3 More Avatar Sequels Are On The Way

Options
1CK1S
1CK1S Members Posts: 27,471 ✭✭✭✭✭
AVATAR-master675.jpg


James Cameron has plans for “Avatar” on many media


Like the deep-sea craft James Cameron used to dive nearly seven miles down in the Pacific, the long-awaited screenplays for his three sequels to “Avatar” will soon pop to the surface, probably within weeks.

Mr. Cameron, an avid adventurer as well as one of Hollywood’s most successful directors, has been working for much of the last several years on the “Avatar” films, when he was not indulging his other passion and exploring the deepest parts of the ocean.

For those who share Mr. Cameron’s moviemaking adventures — particularly executives at 20th Century Fox, which released “Avatar” to about $2.8 billion in worldwide ticket sales almost five years ago — delivery of finished scripts will signal the beginning of perhaps their grandest enterprise.

Fox, as well as Mr. Cameron and his cohorts at Lightstorm Entertainment, his production company, are expecting the three successive “Avatar” films — set for release in three straight Decembers beginning in 2016 — to transform their companies and possibly once again to set a new standard for large-scale, multimedia entertainment

16avatarjp1-articleLarge.jpg

An “Avatar”-themed area is scheduled for 2017 in Disney’s Animal Kingdom in Orlando,


Billions of dollars are riding on the effort. The effects-heavy sequels will be expensive: Mr. Cameron has vaguely said their combined production cost would be less than $1 billion, though the movies cannot be budgeted until they are written.

But in Mr. Cameron, the project is being led by a director who helped to redefine his industry with “The Terminator,” “Titanic” and the immersive 3-D science fiction spectacle “Avatar.”

“Jim first and foremost in life is an explorer, and it’s what he does in his movies,” said Jon Landau, Mr. Cameron’s business partner. Speaking by telephone recently, Mr. Landau described what he said had been a yearslong effort to conceptualize an entire “Avatar” universe that would be realized over 20 years or more in various media, some of which have yet to be invented.

“We decided to build out the breadth of our world — whether or not it’s in one of the films — now,” he said.

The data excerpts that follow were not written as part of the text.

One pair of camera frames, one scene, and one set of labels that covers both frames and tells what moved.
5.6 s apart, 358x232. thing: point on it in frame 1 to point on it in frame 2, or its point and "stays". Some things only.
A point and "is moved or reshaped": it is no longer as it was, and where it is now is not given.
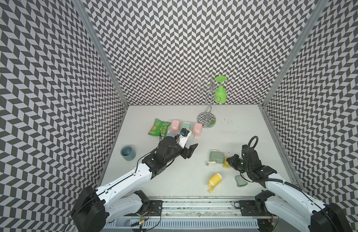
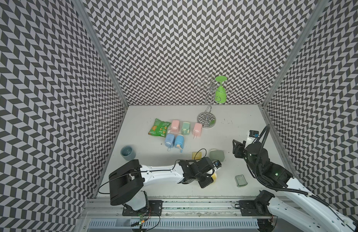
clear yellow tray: (225, 164) to (195, 155)
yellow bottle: (215, 179) is moved or reshaped
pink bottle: (197, 130) stays
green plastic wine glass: (220, 94) stays
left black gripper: (187, 152) to (208, 181)
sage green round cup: (216, 156) stays
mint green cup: (186, 125) stays
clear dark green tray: (240, 181) stays
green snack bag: (159, 126) stays
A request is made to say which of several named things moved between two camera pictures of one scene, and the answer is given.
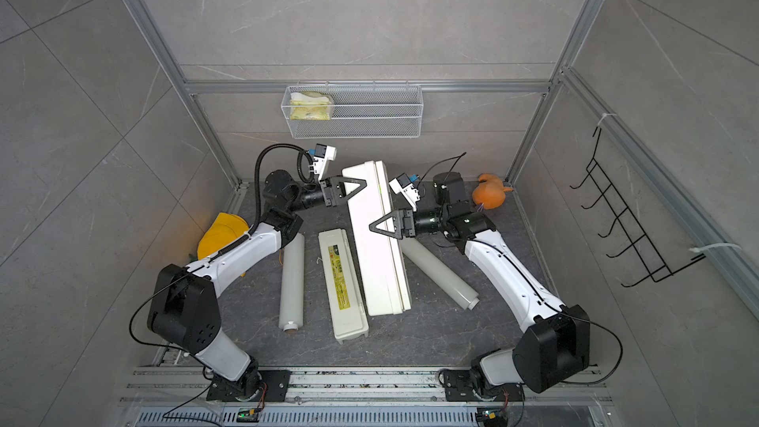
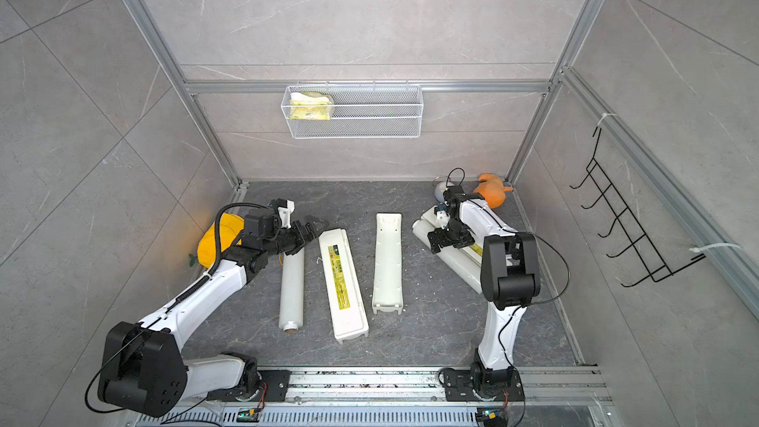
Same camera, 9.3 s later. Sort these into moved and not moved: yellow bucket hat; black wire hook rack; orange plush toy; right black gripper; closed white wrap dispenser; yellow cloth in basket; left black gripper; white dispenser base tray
Moved: left black gripper; right black gripper; white dispenser base tray
Not moved: yellow cloth in basket; black wire hook rack; yellow bucket hat; closed white wrap dispenser; orange plush toy
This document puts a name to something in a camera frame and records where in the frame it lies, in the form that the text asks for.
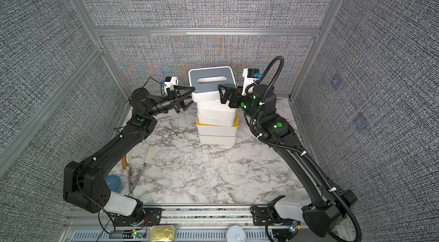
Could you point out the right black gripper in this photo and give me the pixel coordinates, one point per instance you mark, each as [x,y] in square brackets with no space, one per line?
[234,94]

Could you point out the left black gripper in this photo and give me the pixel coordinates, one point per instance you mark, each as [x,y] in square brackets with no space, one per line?
[176,102]

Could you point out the grey lid tissue box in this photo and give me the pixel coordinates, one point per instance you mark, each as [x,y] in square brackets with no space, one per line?
[206,82]
[214,106]

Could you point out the grey lid tissue box back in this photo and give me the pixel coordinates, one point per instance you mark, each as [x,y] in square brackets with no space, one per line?
[206,82]

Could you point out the yellow lid tissue box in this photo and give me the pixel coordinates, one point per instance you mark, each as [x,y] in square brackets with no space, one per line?
[209,130]

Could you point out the large bamboo lid tissue box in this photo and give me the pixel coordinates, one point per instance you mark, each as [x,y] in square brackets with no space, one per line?
[218,140]

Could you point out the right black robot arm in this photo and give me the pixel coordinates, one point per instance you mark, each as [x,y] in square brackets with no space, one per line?
[330,204]

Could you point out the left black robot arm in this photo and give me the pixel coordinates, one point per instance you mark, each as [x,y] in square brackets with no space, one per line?
[84,182]

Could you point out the white slotted spatula tongs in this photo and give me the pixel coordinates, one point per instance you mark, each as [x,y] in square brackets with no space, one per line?
[133,180]

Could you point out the wooden block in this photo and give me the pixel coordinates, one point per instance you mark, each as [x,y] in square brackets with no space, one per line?
[125,162]

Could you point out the blue ceramic bowl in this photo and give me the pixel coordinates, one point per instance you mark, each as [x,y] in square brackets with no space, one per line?
[114,183]

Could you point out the gold sardine tin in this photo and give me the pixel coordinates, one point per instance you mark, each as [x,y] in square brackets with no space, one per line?
[162,233]

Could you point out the white round lid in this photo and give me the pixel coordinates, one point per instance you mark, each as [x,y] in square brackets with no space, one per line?
[235,234]

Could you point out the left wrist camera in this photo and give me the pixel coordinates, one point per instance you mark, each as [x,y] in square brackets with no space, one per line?
[169,83]

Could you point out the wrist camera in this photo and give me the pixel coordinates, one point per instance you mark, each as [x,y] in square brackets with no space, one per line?
[169,83]
[251,77]

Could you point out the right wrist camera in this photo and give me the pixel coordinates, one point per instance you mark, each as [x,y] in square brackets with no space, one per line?
[251,77]

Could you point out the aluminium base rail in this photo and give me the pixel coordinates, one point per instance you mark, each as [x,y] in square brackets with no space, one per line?
[193,223]

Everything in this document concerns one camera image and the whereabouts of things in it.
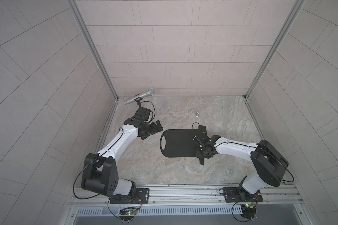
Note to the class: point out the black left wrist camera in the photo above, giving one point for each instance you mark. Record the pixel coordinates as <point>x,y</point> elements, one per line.
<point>143,114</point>

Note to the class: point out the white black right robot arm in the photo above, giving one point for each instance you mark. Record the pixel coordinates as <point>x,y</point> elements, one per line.
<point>270,165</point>

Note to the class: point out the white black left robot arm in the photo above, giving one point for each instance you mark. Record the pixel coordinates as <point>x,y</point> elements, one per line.
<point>100,173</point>

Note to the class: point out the green circuit board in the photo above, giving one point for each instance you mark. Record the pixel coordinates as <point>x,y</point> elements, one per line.
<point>248,211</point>
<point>128,213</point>

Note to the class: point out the right green circuit board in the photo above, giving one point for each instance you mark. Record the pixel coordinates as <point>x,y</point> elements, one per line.
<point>248,211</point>

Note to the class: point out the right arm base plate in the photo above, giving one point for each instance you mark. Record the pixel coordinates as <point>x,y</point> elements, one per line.
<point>233,194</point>

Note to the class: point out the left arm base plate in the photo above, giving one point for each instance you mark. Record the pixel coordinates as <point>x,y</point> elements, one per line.
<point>135,196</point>

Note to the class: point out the left green circuit board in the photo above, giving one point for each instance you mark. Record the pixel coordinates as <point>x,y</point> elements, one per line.
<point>128,213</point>

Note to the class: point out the silver microphone on stand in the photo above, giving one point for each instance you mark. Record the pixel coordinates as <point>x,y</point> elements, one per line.
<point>139,97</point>

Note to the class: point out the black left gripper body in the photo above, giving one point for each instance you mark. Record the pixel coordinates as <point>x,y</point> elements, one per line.
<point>147,127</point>

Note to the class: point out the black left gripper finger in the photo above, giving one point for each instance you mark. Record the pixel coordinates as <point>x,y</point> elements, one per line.
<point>145,134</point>
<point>159,126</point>

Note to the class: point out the black cutting board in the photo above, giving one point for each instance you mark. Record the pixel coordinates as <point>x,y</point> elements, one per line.
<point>180,142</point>

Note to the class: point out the aluminium mounting rail frame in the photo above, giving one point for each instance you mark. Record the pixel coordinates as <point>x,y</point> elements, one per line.
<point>190,205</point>

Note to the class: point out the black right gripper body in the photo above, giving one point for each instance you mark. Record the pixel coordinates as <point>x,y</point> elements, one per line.
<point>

“This is not about any one medium,” Mr. Landau added, referring to the elaborate ideas being developed by Mr. Cameron, along with a team of four screenwriters, and by a novelist, Steven Gould.

Mr. Gould, known especially for the science fiction book “Jumper,” is weaving those ideas into novels that are meant to read as if they had inspired, rather than were spun off from, “Avatar.”

Fox has waited, optimistically, through Mr. Cameron’s painstaking deliberations, but at some cost.

The “Avatar” hiatus has led to some shrinkage at Fox, which last year fell to sixth among the major studios in market share. In 2013, it had about $1.1 billion in domestic ticket sales, compared with nearly $1.5 billion in 2010, when “Avatar” was working its way toward becoming the best-selling movie in history (without adjusting for inflation, which would put “Gone With the Wind” on top).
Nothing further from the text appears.